**Assignment**
Please reproduce the listing in full, exactly as given.

========

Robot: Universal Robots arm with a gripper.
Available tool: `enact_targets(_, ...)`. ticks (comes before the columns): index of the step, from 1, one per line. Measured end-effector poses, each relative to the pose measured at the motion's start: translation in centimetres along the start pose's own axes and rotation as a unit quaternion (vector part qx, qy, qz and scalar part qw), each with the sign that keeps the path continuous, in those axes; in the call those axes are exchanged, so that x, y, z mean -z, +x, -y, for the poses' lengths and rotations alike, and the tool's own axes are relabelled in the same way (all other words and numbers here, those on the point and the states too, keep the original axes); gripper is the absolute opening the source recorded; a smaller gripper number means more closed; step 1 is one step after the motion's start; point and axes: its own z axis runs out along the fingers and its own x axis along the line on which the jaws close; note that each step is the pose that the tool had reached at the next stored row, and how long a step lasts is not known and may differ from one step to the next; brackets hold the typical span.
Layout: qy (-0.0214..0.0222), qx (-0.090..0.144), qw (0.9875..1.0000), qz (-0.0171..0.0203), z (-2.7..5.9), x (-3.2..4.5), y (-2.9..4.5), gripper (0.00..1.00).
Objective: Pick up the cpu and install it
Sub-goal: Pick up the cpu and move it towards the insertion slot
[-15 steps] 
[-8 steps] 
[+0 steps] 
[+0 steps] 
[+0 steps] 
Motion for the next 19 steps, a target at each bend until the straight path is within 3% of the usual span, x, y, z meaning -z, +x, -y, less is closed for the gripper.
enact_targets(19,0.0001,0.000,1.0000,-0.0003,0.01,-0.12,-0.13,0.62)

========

**Expected output**
Robot: Universal Robots arm with a gripper.
Available tool: `enact_targets(_, ...)`. ticks (comes before the columns): index of the step, from 1, one per line. Measured end-effector poses, each relative to the pose measured at the motion's start: translation in centimetres along the start pose's own axes and rotation as a unit quaternion (vector part qx, qy, qz and scalar part qw), each with the sign that keeps the path continuous, in those axes; in the call those axes are exchanged, so that x, y, z mean -z, +x, -y, for the poses' lengths and rotations alike, and the tool's own axes are relabelled in the same way (all other words and numbers here, those on the point and the states too, keep the original axes); gripper is the absolute opening the source recorded; a smaller gripper number means more closed; step 1 is one step after the motion's start; point and axes: its own z axis runs out along the fingers and its own x axis along the line on which the jaws close; note that each step is the pose that the tool had reached at the next stored row, and how long a step lasts is not known and may differ from one step to the next; brackets hold the typical span.
Layout: qy (-0.0214..0.0222), qx (-0.090..0.144), qw (0.9875..1.0000), qz (-0.0171..0.0203), z (-2.7..5.9), x (-3.2..4.5), y (-2.9..4.5), gripper (0.00..1.00).
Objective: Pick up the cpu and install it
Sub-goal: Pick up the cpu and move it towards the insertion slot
[-15 steps] 
[-8 steps] 
[+0 steps] 
[+0 steps] 
[+0 steps] 
Motion for the next 19 steps, a target at each bend until the straight path is within 3% of the usual span, x, y, z meaning -z, +x, -y, less is closed for the gripper.
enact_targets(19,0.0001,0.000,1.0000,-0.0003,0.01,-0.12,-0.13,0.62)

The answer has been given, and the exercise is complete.